WHAT THE TASK REQUIRES → Copy out all the entries word for word.

------ AVAILABLE DATA ------

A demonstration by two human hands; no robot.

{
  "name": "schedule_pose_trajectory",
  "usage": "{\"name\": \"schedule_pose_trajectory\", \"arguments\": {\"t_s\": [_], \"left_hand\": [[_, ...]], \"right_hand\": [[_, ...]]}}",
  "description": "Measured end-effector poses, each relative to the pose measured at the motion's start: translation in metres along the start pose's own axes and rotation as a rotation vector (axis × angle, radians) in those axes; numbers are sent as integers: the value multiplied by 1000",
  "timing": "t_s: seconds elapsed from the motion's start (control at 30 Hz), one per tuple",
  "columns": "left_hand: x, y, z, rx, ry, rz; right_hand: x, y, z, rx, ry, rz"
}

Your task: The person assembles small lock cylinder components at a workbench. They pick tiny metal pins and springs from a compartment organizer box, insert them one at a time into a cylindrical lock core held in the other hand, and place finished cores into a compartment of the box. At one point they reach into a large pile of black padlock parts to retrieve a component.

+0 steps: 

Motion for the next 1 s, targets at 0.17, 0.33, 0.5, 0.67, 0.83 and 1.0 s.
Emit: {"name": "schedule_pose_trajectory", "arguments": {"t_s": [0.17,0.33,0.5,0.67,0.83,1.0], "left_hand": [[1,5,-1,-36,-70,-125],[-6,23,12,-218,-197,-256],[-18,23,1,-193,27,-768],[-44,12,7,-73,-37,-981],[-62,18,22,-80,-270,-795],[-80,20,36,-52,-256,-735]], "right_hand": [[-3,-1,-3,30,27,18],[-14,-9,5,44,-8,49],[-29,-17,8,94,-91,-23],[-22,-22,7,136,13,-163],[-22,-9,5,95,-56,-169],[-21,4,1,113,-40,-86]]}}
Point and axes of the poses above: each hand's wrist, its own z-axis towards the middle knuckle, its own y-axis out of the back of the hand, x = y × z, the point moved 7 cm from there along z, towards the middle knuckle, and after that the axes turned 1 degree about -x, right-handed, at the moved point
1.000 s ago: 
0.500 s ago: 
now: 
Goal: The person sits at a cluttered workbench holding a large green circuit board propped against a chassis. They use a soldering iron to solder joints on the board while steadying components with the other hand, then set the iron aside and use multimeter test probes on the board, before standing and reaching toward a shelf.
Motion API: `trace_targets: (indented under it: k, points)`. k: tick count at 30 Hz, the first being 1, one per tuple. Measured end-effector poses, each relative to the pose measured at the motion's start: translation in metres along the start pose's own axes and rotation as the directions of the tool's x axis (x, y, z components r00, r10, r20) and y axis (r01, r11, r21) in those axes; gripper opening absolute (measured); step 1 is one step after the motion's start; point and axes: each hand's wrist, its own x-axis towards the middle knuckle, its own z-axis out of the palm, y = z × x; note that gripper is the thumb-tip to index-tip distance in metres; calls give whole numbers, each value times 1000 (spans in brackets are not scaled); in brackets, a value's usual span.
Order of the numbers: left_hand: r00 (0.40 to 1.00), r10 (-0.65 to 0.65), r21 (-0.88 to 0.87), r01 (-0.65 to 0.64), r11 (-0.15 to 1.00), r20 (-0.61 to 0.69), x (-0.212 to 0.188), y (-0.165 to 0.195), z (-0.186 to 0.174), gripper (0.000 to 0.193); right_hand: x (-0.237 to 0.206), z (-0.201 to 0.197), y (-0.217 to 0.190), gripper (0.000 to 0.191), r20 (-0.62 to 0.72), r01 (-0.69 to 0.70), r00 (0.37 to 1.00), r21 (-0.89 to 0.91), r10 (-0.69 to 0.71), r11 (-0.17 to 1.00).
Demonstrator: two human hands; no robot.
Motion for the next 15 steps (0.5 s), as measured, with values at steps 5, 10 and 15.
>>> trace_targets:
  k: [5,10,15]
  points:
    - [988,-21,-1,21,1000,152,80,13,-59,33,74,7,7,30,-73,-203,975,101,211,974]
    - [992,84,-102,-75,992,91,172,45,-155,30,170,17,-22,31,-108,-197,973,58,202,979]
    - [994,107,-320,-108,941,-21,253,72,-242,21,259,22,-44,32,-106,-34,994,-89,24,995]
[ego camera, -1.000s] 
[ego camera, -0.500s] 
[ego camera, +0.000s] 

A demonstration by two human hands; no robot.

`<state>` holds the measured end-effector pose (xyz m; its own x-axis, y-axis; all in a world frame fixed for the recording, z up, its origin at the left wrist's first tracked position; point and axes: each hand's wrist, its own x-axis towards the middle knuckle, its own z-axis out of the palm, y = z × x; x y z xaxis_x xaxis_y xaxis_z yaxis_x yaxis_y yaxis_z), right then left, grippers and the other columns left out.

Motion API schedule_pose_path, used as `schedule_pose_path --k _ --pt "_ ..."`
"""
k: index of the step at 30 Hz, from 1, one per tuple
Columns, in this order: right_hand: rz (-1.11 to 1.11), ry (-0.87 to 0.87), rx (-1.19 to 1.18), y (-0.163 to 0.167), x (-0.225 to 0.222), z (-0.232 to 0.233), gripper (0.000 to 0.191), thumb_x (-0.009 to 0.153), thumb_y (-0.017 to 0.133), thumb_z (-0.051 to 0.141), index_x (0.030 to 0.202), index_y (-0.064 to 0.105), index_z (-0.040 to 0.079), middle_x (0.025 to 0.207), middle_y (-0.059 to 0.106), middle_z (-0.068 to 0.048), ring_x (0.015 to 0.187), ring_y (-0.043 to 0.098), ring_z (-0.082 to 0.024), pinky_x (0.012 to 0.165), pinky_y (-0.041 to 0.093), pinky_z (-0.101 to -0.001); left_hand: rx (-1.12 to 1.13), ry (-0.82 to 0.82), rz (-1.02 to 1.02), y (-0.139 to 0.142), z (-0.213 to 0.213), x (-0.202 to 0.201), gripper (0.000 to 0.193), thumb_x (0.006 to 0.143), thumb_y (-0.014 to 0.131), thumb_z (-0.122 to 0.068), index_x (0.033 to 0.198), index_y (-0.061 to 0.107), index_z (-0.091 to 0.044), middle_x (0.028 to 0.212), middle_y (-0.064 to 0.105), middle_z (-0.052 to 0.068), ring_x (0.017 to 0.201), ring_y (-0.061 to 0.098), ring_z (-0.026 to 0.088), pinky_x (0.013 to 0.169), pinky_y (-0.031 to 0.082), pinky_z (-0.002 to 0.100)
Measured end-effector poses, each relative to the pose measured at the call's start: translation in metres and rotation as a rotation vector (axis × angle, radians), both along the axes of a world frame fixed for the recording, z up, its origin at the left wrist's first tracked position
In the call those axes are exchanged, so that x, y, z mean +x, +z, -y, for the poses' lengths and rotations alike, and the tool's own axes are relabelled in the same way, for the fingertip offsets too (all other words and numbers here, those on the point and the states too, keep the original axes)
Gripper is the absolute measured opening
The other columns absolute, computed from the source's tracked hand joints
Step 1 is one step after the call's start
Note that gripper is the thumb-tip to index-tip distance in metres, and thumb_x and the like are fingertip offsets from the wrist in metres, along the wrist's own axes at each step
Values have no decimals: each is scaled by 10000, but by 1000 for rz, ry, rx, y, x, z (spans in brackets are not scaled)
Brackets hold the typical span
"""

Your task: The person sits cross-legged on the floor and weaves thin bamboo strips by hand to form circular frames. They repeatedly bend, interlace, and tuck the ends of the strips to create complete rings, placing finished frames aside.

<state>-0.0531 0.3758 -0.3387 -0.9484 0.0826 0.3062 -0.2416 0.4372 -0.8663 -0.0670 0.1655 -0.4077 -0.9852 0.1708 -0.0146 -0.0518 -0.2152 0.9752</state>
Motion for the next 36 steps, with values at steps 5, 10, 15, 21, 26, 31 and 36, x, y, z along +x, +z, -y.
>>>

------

TASK SOLUTION →
A demonstration by two human hands; no robot.

{
  "name": "schedule_pose_trajectory",
  "usage": "{\"name\": \"schedule_pose_trajectory\", \"arguments\": {\"t_s\": [_], \"left_hand\": [[_, ...]], \"right_hand\": [[_, ...]]}}",
  "description": "Measured end-effector poses, each relative to the pose measured at the motion's start: translation in metres along the start pose's own axes and rotation as a rotation vector (axis × angle, radians) in those axes; numbers are sent as integers: the value multiplied by 1000",
  "timing": "t_s: seconds elapsed from the motion's start (control at 30 Hz), one per tuple",
  "columns": "left_hand: x, y, z, rx, ry, rz; right_hand: x, y, z, rx, ry, rz"
}

Your task: The person assembles small lock cylinder components at a workbench. They pick tiny metal pins and springs from a compartment organizer box, insert them one at a time into a cylindrical lock core held in the other hand, and place finished cores into a compartment of the box. At one point they reach into a large pile of black padlock parts to retrieve a component.

+0 steps: 

Motion for the next 1 s, targets at 0.17, 0.33, 0.5, 0.67, 0.83 and 1.0 s.
Emit: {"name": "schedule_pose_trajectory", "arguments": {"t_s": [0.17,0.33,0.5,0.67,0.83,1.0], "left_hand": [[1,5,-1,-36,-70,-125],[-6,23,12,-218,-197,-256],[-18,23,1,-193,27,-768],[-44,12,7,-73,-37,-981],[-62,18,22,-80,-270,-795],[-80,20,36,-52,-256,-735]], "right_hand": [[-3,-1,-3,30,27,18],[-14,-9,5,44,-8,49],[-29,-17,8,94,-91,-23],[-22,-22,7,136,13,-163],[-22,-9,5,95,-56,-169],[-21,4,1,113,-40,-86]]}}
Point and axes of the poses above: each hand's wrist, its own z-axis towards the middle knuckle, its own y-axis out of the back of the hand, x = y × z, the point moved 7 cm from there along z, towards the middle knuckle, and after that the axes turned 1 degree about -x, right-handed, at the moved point
1.000 s ago: 
0.500 s ago: 
now: 
Goal: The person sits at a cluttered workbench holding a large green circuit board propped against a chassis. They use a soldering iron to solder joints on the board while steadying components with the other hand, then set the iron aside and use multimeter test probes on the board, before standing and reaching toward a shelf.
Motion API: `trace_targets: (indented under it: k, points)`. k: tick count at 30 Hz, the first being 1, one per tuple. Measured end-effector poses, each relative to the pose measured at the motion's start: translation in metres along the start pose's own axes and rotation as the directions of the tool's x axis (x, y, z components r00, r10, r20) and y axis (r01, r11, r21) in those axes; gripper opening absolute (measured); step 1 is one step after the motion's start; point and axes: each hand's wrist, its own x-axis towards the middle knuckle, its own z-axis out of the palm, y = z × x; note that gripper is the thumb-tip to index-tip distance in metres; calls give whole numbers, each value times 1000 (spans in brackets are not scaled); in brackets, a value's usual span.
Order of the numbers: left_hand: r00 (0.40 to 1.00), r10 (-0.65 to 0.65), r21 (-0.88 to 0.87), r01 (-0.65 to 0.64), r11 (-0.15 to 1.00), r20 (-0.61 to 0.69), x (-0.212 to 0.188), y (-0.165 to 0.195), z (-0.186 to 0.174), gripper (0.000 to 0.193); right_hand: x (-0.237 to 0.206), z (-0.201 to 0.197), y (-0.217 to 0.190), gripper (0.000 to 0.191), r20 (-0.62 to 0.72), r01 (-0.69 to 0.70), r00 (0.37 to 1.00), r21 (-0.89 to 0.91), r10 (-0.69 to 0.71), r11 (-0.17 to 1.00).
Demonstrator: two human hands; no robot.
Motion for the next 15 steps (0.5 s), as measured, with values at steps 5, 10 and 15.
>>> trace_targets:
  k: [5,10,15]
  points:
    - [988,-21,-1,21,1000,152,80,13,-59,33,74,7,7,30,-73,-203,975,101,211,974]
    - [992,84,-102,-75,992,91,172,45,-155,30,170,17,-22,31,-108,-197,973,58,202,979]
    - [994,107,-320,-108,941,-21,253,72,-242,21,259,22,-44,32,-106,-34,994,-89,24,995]
[ego camera, -1.000s] 
[ego camera, -0.500s] 
[ego camera, +0.000s] 

A demonstration by two human hands; no robot.

`<state>` holds the measured end-effector pose (xyz m; its own x-axis, y-axis; all in a world frame fixed for the recording, z up, its origin at the left wrist's first tracked position; point and axes: each hand's wrist, its own x-axis towards the middle knuckle, its own z-axis out of the palm, y = z × x; x y z xaxis_x xaxis_y xaxis_z yaxis_x yaxis_y yaxis_z), right then left, grippers and the other columns left out.

Motion API schedule_pose_path, used as `schedule_pose_path --k _ --pt "_ ..."`
"""
k: index of the step at 30 Hz, from 1, one per tuple
Columns, in this order: right_hand: rz (-1.11 to 1.11), ry (-0.87 to 0.87), rx (-1.19 to 1.18), y (-0.163 to 0.167), x (-0.225 to 0.222), z (-0.232 to 0.233), gripper (0.000 to 0.191), thumb_x (-0.009 to 0.153), thumb_y (-0.017 to 0.133), thumb_z (-0.051 to 0.141), index_x (0.030 to 0.202), index_y (-0.064 to 0.105), index_z (-0.040 to 0.079), middle_x (0.025 to 0.207), middle_y (-0.059 to 0.106), middle_z (-0.068 to 0.048), ring_x (0.015 to 0.187), ring_y (-0.043 to 0.098), ring_z (-0.082 to 0.024), pinky_x (0.012 to 0.165), pinky_y (-0.041 to 0.093), pinky_z (-0.101 to -0.001); left_hand: rx (-1.12 to 1.13), ry (-0.82 to 0.82), rz (-1.02 to 1.02), y (-0.139 to 0.142), z (-0.213 to 0.213), x (-0.202 to 0.201), gripper (0.000 to 0.193), thumb_x (0.006 to 0.143), thumb_y (-0.014 to 0.131), thumb_z (-0.122 to 0.068), index_x (0.033 to 0.198), index_y (-0.061 to 0.107), index_z (-0.091 to 0.044), middle_x (0.028 to 0.212), middle_y (-0.064 to 0.105), middle_z (-0.052 to 0.068), ring_x (0.017 to 0.201), ring_y (-0.061 to 0.098), ring_z (-0.026 to 0.088), pinky_x (0.013 to 0.169), pinky_y (-0.031 to 0.082), pinky_z (-0.002 to 0.100)
Measured end-effector poses, each relative to the pose measured at the call's start: translation in metres and rotation as a rotation vector (axis × angle, radians), both along the axes of a world frame fixed for the recording, z up, its origin at the left wrist's first tracked position
In the call those axes are exchanged, so that x, y, z mean +x, +z, -y, for the poses' lengths and rotations alike, and the tool's own axes are relabelled in the same way, for the fingertip offsets too (all other words and numbers here, those on the point and the states too, keep the original axes)
Gripper is the absolute measured opening
The other columns absolute, computed from the source's tracked hand joints
Step 1 is one step after the call's start
Note that gripper is the thumb-tip to index-tip distance in metres, and thumb_x and the like are fingertip offsets from the wrist in metres, along the wrist's own axes at each step
Values have no decimals: each is scaled by 10000, but by 1000 for rz, ry, rx, y, x, z (spans in brackets are not scaled)
Brackets hold the typical span
"""

Your task: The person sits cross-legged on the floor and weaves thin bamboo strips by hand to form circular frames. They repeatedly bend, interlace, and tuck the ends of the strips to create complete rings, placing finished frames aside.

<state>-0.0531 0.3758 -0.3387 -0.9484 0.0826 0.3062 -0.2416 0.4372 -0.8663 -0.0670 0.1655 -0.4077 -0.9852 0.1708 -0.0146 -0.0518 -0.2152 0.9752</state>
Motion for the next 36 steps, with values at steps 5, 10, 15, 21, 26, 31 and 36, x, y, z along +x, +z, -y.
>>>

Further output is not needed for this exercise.